Lo que está pasando en Estados Unidos ya no cabe en los titulares. Municiones reales sobre autopistas civiles, protestas masivas en más de 2,600 ciudades y un presidente que se hace llamar «el rey del pueblo». El movimiento «NO KINGS» no solo paralizó a Washington DC, también está sacudiendo Tokio, Sudáfrica y Buenos Aires.
El gobierno de Trump ya no intenta disimular su autoritarismo. Dispara proyectiles de 155 mm, activa la Guardia Nacional y criminaliza la protesta pacífica mientras el país se tambalea entre el hambre, el colapso económico y una ola de arrestos. Y sí, la comparación con los fascismos del siglo XX ya no es exageración.
La pregunta ya no es si EE.UU. es una democracia. Es si alguna vez lo fue… o si Trump está escribiendo el manual del nuevo autoritarismo global.
El movimiento NO KINGS: una insurrección civil global
Más de 2.6 millones de personas marcharon el fin de semana en ciudades como Nueva York, Los Ángeles, Atlanta y DC. Pero también hubo protestas frente a embajadas de EE.UU. en Japón, Sudáfrica y hasta Argentina. Todas con el mismo lema: «NO KINGS», no a los reyes, no a los tiranos, no a los dictadores.
Esta ola no nació de la nada. Fue la respuesta directa a un hecho insólito: el uso de artillería pesada sobre zonas civiles en California, bajo el pretexto de un «ejercicio patriótico». Mientras Trump decía que era para celebrar a los Marines, el gobernador Gavin Newsom lo llamó lo que era: una intimidación armada a la ciudadanía.
La autopista I-5, una de las más transitadas del país, fue cerrada por más de 4 horas mientras caían proyectiles de 155 mm. No fue un error logístico, fue un mensaje: «Sabemos que están protestando, y también sabemos dónde viven».
La represión ya no se esconde
Reportes de Human Rights Watch y Amnesty International confirman lo que ya todos vimos: arrestos masivos, uso de gas lacrimógeno, balas de goma y leyes antiterroristas para detener manifestantes pacíficos.
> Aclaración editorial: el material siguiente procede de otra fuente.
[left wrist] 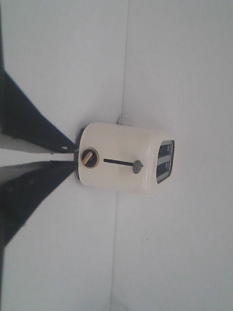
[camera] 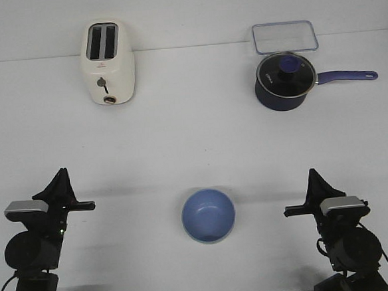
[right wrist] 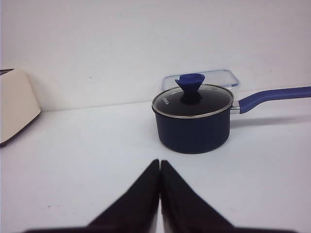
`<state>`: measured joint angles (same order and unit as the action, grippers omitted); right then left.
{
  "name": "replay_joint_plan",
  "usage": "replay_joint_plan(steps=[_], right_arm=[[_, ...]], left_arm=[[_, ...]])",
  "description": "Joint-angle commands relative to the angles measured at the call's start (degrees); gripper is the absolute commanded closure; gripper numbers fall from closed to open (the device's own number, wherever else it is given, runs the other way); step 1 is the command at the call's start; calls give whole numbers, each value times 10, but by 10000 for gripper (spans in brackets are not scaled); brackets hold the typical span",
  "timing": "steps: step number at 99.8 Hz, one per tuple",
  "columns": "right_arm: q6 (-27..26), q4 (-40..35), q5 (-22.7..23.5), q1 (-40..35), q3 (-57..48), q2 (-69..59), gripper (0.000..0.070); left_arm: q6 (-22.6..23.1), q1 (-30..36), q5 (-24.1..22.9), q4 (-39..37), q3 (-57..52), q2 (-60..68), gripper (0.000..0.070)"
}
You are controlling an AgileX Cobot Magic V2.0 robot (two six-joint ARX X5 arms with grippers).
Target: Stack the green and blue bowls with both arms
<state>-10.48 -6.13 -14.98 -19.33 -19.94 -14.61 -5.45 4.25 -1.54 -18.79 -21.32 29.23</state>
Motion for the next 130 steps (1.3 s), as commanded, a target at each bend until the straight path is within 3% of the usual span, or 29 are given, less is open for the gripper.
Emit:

Más de 870 personas fueron arrestadas en solo una semana. En Texas y Arizona ya hay unidades especiales activadas.
En Nueva York, los coros de «NO KINGS» retumban en Times Square. En Carolina del Norte, las protestas se transforman en carnavales de resistencia con disfraces de Trump y pancartas satíricas. El humor se volvió lenguaje político. Pero debajo del sarcasmo hay miedo. Real. Justificado.
Trump se llama «el rey del pueblo»
Lejos de calmar el país, Trump decidió echarle gasolina al fuego. Envió correos masivos pidiendo donaciones bajo el lema «defiende al rey del pueblo». Justo cuando millones gritan que no quieren un rey.
Y todo esto ocurre mientras EE.UU. atraviesa su segundo cierre de gobierno en menos de dos años. Programas sociales suspendidos, empleados federales sin sueldo, y una economía en caída libre. El PIB cayó 0.8%, el desempleo superó el 5.3% y la inversión extranjera se desplomó un 22% desde agosto.
El experimento autoritario tiene consecuencias globales
Si EE.UU. normaliza el uso de fuerzas armadas contra su propia población, el resto del mundo lo seguirá. Por eso las protestas NO KINGS no son solo un movimiento local, son una advertencia global.
El mensaje es claro: si el supuesto «país de la libertad» militariza sus calles y llama al presidente «rey», entonces ya no hay modelo que seguir. Lo que ocurre hoy en DC se siente en Buenos Aires, en Tokio, en Johannesburgo.